Report all lines below with the word "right".

▸ Stored data:
....

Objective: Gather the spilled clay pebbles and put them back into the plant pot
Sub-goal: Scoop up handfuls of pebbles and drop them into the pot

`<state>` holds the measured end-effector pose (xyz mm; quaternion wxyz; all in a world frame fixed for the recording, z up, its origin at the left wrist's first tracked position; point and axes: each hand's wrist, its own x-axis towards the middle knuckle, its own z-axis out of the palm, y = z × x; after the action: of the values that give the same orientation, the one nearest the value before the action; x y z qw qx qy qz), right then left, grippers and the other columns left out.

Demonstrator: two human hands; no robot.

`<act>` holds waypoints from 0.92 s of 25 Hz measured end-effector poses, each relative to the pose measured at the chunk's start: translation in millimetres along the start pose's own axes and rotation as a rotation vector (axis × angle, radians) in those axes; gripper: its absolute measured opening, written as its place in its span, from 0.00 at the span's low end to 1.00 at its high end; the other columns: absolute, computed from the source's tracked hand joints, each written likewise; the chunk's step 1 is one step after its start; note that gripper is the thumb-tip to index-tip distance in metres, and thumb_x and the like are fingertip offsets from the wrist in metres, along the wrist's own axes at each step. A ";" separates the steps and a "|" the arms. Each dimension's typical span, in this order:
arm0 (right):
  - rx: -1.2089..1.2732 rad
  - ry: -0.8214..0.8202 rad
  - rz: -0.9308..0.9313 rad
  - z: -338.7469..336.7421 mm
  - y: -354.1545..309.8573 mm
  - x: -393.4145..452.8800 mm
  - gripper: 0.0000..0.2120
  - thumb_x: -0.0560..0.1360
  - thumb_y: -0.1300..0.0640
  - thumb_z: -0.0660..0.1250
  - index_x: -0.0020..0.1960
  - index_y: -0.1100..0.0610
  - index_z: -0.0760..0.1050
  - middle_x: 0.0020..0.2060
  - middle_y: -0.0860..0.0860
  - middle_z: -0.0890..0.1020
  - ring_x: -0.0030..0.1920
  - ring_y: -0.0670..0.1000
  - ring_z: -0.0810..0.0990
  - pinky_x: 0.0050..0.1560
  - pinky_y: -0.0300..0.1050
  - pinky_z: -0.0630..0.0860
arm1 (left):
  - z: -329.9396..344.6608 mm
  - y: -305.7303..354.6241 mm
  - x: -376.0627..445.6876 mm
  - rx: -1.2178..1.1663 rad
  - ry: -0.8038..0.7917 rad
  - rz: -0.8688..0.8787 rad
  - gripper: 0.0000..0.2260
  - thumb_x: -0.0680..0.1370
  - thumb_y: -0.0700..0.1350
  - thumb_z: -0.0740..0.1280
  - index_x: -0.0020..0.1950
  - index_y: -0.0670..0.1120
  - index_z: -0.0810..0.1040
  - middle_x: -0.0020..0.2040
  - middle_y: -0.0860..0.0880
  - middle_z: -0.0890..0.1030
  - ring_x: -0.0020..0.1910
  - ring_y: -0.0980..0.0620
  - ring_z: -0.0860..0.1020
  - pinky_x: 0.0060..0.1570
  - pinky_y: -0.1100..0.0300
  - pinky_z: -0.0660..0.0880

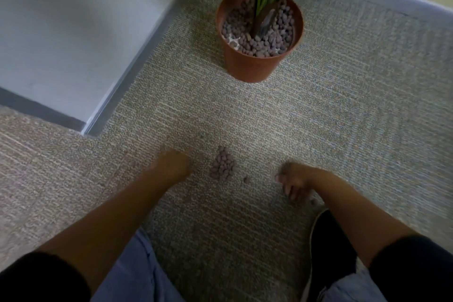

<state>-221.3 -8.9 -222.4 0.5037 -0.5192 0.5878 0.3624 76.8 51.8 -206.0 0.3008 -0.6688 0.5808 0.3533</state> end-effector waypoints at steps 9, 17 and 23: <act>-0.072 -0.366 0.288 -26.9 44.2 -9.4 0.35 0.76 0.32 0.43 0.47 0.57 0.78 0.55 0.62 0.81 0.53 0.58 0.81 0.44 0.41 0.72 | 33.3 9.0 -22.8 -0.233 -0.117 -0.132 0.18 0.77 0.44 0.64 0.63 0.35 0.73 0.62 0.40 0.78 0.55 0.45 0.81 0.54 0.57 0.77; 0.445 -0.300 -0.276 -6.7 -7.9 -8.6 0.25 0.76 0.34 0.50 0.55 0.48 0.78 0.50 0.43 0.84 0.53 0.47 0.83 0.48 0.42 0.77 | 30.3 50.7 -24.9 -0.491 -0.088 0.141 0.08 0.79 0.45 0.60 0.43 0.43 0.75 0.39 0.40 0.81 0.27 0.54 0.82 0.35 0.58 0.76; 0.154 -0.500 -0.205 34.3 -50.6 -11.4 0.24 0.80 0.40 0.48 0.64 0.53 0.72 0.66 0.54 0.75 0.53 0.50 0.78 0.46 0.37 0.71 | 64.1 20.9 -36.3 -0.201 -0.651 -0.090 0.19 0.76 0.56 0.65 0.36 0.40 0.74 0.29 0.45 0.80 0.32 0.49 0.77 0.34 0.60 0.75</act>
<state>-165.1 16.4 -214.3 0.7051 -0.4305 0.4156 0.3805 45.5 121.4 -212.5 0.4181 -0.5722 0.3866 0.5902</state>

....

▸ Exercise result:
`<state>` holds the measured end-effector pose (xyz mm; quaternion wxyz; all in a world frame fixed for the recording, z up, its origin at the left wrist's first tracked position; point and axes: each hand's wrist, its own x-axis towards the middle knuckle, its own z-axis out of the palm, y = z × x; after the action: of the values that give the same orientation, the one nearest the value before the action; x y z qw qx qy qz), right then left, grippers and the other columns left out.
arm0 (right):

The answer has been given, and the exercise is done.